**EXERCISE:** Leave out every picture, and output exactly the lines from the line containing "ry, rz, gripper" through the last line of the data.
---------- SUPPLIED INFORMATION
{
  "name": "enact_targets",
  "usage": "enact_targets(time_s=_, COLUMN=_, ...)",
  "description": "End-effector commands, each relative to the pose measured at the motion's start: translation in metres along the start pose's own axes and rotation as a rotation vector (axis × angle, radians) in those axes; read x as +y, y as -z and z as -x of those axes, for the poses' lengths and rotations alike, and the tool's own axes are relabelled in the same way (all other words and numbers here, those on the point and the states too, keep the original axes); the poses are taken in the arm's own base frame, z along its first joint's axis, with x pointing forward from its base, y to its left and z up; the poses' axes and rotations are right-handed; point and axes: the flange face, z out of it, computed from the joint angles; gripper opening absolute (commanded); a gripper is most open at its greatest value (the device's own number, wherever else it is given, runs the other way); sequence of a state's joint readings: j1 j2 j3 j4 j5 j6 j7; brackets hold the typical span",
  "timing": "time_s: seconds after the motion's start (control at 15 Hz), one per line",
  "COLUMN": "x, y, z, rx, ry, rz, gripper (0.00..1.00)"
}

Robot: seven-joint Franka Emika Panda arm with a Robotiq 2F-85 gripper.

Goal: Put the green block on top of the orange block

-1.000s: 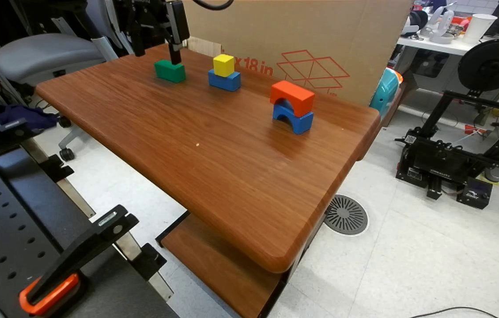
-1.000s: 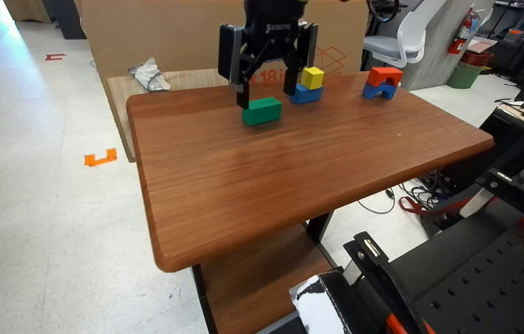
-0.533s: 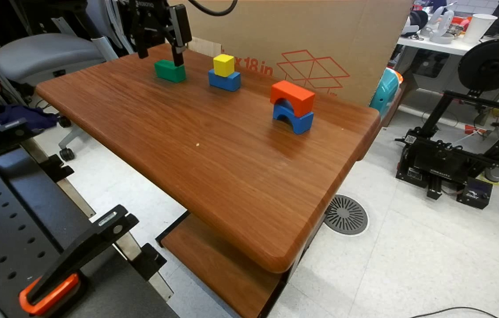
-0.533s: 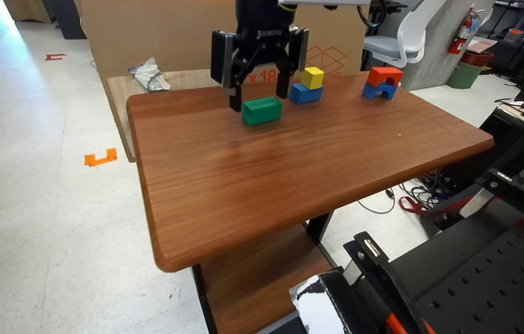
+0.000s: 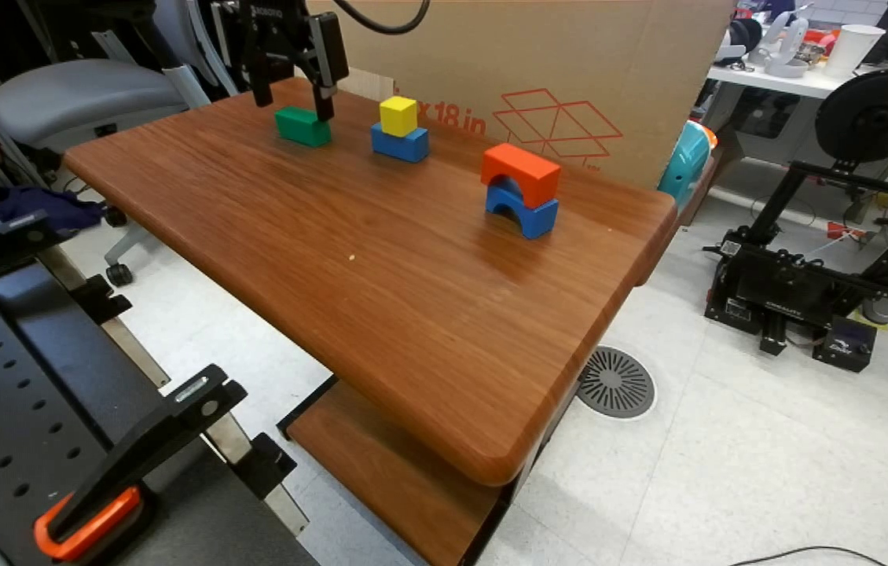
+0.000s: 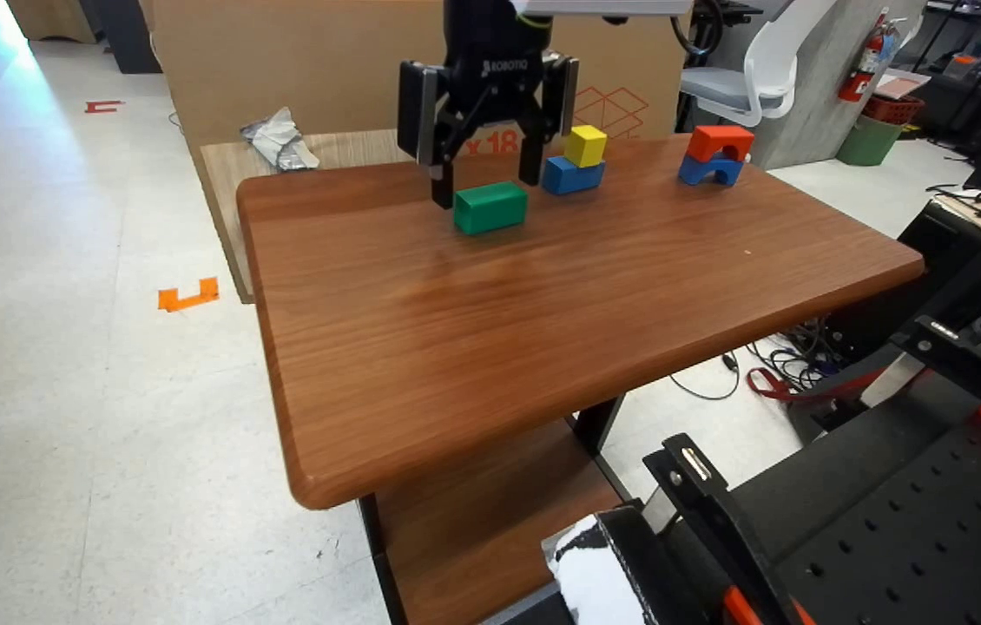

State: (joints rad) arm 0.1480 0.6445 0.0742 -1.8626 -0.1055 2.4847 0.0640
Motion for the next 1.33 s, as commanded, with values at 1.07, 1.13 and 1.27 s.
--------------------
**ANSWER BOX:**
  "COLUMN": "x, y, z, rx, ry, rz, gripper (0.00..1.00)"
}

Robot: seven-joint Franka Emika Panda arm with a Robotiq 2F-85 gripper.

Goal: Put the green block on top of the orange block

-1.000s: 
-1.000s: 
-0.533s: 
-0.533s: 
+0.000s: 
+0.000s: 

State: (joints rad) arm 0.1480 0.6445 0.0742 -1.8626 -0.1055 2.4847 0.0640
Motion for the next 1.33 s, as commanded, with values at 1.07, 1.13 and 1.27 s.

With this output, the exercise is done.